**Activity**. Each line below that includes the word "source" is to be reported.

**Record extracts**.
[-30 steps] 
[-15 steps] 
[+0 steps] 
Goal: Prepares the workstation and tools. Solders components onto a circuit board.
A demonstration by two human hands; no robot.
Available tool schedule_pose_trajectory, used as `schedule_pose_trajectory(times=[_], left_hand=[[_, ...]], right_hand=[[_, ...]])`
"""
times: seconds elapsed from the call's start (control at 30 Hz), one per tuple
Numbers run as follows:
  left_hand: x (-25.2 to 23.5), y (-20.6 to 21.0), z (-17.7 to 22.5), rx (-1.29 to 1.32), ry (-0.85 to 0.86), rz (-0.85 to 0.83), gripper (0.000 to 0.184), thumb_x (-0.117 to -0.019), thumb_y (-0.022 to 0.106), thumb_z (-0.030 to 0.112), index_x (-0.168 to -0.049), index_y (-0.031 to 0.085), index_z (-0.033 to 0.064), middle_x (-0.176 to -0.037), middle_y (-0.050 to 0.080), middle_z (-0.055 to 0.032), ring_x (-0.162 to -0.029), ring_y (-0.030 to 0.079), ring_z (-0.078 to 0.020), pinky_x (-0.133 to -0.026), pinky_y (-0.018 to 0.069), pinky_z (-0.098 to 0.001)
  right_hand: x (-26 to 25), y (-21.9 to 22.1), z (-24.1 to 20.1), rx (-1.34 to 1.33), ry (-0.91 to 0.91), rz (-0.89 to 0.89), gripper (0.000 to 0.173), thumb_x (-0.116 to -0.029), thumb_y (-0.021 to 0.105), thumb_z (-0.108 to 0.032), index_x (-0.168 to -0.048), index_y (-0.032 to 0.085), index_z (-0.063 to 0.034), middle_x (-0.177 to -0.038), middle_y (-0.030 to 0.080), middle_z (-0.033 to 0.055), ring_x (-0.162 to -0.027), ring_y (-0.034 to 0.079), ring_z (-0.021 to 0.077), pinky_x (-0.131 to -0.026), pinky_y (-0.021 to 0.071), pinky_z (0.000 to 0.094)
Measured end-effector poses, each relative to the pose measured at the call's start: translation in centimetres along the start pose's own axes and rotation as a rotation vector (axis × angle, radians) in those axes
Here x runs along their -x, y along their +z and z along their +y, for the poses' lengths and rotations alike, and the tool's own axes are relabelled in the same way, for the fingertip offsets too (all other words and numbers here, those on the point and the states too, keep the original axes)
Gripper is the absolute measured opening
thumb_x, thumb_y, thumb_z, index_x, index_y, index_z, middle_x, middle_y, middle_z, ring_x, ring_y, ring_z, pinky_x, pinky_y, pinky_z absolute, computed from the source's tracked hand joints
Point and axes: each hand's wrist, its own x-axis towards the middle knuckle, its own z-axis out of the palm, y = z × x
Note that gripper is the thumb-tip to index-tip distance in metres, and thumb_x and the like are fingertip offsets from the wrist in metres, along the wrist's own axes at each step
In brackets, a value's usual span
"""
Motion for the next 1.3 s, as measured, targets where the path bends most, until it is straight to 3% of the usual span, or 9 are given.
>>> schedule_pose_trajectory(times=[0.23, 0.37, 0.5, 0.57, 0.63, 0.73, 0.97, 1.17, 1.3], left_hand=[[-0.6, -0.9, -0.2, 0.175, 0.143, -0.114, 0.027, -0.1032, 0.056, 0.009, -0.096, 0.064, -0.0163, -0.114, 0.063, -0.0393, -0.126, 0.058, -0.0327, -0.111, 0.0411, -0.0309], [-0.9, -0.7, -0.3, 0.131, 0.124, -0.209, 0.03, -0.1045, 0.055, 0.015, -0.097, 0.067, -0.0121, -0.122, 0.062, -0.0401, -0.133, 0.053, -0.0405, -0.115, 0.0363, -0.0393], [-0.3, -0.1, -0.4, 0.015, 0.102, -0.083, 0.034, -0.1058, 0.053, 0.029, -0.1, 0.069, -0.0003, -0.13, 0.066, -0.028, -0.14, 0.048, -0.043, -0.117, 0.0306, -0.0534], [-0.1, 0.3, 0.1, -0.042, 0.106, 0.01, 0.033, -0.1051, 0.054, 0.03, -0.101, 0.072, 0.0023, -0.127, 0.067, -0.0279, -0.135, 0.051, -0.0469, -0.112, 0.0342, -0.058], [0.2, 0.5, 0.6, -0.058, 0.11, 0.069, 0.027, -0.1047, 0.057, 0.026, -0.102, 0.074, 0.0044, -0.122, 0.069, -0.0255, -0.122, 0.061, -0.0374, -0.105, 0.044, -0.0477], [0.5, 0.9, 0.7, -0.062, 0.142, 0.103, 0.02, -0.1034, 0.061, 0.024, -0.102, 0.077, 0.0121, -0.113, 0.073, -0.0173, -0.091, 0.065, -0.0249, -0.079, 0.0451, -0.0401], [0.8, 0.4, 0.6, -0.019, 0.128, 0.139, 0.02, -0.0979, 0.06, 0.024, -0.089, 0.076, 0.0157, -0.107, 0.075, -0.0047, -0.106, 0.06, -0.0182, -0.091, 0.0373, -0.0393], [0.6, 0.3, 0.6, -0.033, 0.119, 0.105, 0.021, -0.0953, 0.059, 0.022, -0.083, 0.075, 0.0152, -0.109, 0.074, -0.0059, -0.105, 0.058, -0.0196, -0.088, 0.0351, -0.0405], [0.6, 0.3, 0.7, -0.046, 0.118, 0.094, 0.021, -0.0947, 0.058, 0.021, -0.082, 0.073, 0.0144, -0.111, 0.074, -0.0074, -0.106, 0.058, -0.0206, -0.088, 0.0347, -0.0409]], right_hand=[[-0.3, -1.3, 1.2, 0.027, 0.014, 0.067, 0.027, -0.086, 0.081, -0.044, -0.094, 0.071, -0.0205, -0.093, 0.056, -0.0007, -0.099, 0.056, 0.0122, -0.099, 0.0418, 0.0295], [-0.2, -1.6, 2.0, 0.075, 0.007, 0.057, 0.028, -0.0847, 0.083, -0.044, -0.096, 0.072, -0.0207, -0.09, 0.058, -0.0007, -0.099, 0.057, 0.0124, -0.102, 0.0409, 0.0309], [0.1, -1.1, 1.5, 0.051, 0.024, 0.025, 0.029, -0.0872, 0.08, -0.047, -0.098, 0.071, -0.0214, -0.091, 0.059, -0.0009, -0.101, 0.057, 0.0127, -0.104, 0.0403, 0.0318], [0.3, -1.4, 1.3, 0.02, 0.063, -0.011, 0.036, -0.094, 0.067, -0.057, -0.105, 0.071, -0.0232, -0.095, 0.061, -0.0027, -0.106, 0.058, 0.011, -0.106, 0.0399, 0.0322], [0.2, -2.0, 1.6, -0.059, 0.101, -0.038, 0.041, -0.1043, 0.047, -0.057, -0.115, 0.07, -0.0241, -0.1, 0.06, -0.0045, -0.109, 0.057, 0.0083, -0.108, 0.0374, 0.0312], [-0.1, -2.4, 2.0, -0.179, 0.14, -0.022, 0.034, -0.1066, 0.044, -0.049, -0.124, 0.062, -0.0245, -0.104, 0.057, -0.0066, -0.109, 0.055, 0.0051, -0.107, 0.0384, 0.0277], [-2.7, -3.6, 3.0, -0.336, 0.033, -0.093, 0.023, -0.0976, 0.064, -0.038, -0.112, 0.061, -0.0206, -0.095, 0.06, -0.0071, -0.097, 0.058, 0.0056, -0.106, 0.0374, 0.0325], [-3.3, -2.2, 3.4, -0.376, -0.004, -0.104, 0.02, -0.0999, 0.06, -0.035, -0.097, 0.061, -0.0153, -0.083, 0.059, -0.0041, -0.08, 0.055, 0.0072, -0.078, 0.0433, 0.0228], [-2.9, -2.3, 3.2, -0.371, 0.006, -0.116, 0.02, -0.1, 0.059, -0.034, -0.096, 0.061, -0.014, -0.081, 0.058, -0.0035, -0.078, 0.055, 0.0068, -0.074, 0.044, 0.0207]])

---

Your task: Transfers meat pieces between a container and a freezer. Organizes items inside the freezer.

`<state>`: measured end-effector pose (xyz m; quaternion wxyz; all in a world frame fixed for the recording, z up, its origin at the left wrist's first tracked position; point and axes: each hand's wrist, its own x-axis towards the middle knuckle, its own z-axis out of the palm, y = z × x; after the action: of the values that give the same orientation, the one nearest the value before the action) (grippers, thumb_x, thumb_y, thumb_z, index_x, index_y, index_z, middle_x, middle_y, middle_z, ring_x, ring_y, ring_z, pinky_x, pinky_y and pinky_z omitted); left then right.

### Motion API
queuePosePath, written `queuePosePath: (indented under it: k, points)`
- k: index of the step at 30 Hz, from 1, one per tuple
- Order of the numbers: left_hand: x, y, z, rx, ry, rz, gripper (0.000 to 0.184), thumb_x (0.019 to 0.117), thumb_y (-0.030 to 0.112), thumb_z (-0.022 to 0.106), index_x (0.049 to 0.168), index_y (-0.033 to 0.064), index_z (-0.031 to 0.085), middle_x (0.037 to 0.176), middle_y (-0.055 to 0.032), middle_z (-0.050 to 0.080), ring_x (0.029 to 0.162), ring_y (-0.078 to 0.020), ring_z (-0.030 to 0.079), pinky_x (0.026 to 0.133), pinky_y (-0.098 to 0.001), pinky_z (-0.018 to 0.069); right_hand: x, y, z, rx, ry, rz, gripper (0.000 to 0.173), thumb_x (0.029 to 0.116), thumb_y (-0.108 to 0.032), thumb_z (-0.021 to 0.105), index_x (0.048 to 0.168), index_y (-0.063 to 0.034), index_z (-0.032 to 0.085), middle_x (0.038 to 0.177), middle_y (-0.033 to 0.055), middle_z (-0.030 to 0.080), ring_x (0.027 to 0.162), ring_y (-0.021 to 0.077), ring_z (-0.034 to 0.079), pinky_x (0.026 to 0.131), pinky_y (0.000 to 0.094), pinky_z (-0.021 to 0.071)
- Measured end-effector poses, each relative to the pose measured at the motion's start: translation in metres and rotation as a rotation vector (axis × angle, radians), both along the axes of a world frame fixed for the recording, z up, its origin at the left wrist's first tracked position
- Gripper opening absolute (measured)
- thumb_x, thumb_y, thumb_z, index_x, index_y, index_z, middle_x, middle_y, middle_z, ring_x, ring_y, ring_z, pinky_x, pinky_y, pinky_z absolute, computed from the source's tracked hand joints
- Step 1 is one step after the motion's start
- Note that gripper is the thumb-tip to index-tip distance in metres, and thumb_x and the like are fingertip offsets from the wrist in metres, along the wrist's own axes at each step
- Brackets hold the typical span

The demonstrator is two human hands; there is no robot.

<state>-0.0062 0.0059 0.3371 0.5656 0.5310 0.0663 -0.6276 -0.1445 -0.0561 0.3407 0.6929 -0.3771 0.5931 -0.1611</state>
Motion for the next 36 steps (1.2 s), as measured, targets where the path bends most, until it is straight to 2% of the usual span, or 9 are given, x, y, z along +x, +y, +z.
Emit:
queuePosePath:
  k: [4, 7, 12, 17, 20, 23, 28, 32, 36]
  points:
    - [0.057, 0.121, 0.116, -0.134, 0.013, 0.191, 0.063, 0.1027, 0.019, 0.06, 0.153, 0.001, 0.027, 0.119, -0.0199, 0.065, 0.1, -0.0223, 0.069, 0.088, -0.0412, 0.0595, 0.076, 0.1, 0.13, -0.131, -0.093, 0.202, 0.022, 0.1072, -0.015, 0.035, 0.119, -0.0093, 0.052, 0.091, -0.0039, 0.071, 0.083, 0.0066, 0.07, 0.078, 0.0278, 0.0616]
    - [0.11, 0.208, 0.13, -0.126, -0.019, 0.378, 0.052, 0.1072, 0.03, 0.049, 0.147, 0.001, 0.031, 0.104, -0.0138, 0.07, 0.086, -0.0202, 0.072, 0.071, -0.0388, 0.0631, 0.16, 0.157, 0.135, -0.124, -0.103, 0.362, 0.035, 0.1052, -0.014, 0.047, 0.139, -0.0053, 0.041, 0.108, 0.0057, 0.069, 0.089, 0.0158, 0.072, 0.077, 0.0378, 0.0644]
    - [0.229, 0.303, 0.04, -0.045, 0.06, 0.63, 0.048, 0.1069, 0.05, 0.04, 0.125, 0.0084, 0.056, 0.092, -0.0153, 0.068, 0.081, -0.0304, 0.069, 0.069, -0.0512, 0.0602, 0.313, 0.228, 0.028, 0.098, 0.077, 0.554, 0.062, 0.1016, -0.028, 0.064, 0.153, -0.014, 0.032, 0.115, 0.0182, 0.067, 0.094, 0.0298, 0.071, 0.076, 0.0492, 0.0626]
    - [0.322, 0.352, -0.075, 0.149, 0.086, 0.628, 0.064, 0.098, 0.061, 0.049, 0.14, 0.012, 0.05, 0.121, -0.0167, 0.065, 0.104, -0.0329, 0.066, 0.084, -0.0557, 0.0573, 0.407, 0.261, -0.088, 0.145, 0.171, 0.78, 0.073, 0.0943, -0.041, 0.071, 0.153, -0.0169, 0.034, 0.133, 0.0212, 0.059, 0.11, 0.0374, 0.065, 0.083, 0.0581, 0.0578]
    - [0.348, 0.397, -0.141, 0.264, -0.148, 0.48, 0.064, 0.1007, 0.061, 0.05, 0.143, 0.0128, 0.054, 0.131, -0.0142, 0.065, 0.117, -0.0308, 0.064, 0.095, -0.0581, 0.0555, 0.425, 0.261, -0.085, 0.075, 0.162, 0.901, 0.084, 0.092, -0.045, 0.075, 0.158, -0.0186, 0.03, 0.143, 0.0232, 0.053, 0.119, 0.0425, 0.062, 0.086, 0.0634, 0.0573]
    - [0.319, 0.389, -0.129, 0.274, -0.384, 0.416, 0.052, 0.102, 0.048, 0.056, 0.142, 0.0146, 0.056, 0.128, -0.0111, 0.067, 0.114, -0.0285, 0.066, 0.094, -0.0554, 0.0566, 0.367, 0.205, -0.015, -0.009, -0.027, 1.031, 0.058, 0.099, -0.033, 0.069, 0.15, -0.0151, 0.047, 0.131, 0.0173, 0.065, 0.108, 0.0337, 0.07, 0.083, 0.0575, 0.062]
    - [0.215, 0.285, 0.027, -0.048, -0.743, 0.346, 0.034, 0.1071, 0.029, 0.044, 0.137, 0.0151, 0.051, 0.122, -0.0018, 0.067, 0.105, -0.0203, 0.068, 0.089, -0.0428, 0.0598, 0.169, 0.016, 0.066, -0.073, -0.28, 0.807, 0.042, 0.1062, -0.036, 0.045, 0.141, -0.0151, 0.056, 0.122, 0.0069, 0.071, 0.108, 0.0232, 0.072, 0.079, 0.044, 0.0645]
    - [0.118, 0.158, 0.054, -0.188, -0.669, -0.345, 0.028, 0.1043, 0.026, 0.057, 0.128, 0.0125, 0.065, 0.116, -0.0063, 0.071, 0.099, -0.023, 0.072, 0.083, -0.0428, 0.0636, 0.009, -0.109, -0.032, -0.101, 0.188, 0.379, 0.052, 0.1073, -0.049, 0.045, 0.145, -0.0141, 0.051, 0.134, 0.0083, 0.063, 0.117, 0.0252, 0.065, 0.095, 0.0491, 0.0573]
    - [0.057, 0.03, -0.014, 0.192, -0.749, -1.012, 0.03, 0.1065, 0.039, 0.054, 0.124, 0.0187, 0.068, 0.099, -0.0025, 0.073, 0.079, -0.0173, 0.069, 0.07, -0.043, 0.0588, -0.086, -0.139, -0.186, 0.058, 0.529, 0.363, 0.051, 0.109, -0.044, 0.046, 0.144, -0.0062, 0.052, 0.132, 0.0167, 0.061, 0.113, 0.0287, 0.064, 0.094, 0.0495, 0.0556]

**Response below**.
thumb_x, thumb_y, thumb_z, index_x, index_y, index_z, middle_x, middle_y, middle_z, ring_x, ring_y, ring_z, pinky_x, pinky_y, pinky_z absolute, computed from the source's tracked hand joints
- thumb_x, thumb_y, thumb_z, index_x, index_y, index_z, middle_x, middle_y, middle_z, ring_x, ring_y, ring_z, pinky_x, pinky_y, pinky_z absolute, computed from the source's tracked hand joints

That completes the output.